Khan's role with Iraq is less clear. In October 1990, two months after Iraq invaded Kuwait, an intermediary claiming to represent Khan met agents from Baghdad's secret service. A memo dated Oct. 6, 1990, from Section B-15 of Iraqi intelligence to Section S-15 of the Nuclear Weapons Directorate describes "a proposal from Pakistani scientist Abd-el Qadeer Khan" to help Iraq "establish a project to enrich uranium and manufacture a nuclear weapon."
The middleman said Khan "was prepared to give us project designs for nuclear bombs," according to the memo. The middleman said he was based in Greece and would oversee shipments from Western Europe, using a company he claimed to own in the Persian Gulf emirate of Dubai, according to sources who have studied the memo.
U.N. weapons inspectors found the memo in 1995 in a cache of documents hidden at a chicken farm near Baghdad. They determined that Iraq had rejected the middleman's offer, but Iraq refused to identify him.
A letter from the International Atomic Energy Agency to U.N. Secretary-General Kofi Annan in 1997 details interviews with agents from Mukhabarat, Baghdad's secret service, who described Iraq's clandestine nuclear program, code-named the Petrochemical-3 project. The agents said that "PC-3 had adopted a policy of avoiding foreign assistance, believing that the risk of exposure (e.g. through 'sting' operations) far outweighed the likely technical benefits."
In 1998, Pakistan's government investigated the middleman's letter at the IAEA's request and declared the offer a fraud. The nuclear agency concluded that charges of Pakistani proliferation were "inconsistent with the information available," but it listed the memo as a key unresolved issue in a 1999 U.N. report on Iraq's arms programs. Iraq's recent 12,000-page arms declaration referred twice to the "unsolicited offer."
"The memo was taken quite seriously," said David Albright, president of the Institute for Science and International Security in Washington and a former nuclear weapons inspector in Iraq. "There's this pattern of leakage out of Pakistan. These people broke almost every country's law to get their own nuclear components."
Nuclear Chief's Ouster
In March 2001, Musharraf removed Khan as head of Pakistan's nuclear programs and named him a presidential advisor -- a move that nation's nuclear hero heard about on television and at first refused to accept.
However, U.S. officials suspected that the exchanges with other nations continued, especially after U.S. spy satellites spotted Pakistani military cargo planes picking up missile parts in North Korea last July. The North told U.S. officials that the parts were for surface-to-air missiles, not for a missile that could deliver a nuclear weapon.
In June 2001, Deputy Secretary of State Richard L. Armitage all but named Khan when he expressed concern that "people who were employed by the nuclear agency and have retired" might be spreading nuclear technology to North Korea.
After North Korea confessed last fall that it had resumed its nuclear weapons program, Secretary of State Colin L. Powell again confronted Pakistan's president about illegal assistance.

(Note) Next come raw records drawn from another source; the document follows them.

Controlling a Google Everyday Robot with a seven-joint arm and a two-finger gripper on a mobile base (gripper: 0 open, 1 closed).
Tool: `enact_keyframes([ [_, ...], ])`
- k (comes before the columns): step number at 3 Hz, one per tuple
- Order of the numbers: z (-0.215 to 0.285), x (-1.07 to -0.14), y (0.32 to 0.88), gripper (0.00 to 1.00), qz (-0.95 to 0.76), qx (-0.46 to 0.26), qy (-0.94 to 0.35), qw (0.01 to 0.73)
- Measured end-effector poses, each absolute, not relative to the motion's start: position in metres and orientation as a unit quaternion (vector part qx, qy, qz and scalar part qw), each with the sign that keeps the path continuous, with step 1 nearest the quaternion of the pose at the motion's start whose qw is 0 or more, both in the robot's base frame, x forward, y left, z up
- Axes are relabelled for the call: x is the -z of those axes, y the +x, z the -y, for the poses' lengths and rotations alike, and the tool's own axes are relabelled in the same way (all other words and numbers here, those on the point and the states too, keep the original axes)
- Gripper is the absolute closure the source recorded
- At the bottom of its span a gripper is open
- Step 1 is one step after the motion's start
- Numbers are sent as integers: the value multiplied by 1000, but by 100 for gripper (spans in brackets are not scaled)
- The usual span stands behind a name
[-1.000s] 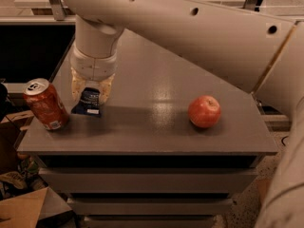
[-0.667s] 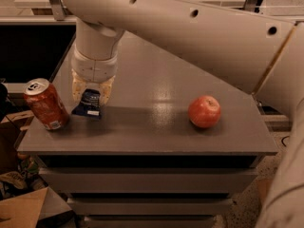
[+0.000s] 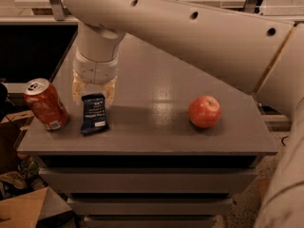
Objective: Move rxbar blueberry near coke can
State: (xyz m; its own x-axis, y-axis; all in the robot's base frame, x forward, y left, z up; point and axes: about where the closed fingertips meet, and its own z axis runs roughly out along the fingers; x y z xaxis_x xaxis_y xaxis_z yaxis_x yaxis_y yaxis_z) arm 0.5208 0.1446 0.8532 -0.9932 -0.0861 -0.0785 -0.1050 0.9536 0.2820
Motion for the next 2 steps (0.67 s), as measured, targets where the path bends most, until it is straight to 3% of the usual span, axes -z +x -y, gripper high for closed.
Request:
enact_keyframes([
  [1, -148, -850, 525, 0, -986, -154, -51, 29],
  [2, -148, -849, 526, 0, -986, -156, -52, 28],
])
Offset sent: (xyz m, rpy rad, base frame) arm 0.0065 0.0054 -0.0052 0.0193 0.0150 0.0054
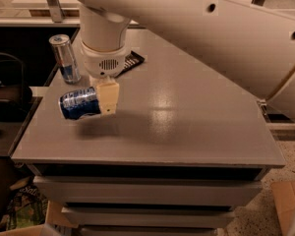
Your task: Pick pepsi can
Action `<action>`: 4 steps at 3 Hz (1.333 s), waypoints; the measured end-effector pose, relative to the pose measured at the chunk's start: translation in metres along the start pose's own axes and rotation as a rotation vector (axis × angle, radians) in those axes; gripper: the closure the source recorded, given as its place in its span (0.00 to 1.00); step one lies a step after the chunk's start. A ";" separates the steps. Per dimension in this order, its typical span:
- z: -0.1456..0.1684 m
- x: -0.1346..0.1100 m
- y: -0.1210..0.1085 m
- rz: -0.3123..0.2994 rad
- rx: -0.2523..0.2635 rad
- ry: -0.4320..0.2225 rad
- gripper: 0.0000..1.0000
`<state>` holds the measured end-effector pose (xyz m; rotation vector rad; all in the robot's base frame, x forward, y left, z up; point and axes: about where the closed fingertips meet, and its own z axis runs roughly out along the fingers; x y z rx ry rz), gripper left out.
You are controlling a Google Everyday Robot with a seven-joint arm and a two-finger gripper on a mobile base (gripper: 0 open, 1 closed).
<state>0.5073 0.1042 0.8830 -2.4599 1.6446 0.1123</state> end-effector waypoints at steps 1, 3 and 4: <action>-0.013 0.006 -0.004 0.012 0.027 0.010 1.00; -0.020 0.009 -0.008 0.027 0.038 -0.019 1.00; -0.018 0.010 -0.008 0.033 0.038 -0.032 1.00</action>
Offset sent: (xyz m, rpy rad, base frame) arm 0.0121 -0.0146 0.0244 0.0188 -0.0248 -0.0378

"Musharraf assured me, as he has previously, that Pakistan is not doing anything of that nature," Powell said, though he noted that they did not speak of Pakistan's past contacts with North Korea. "The past is the past. I am more concerned about what is going on now. We have a new relationship with Pakistan."
However, a senior U.S. official says the Bush administration keeps a wary eye on the retired scientist as he oversees philanthropic groups, runs seminars and feeds stray animals in his neighborhood.
"How can you stop the transfer of intellectual property?" the official said. "The potential for sharing is always there."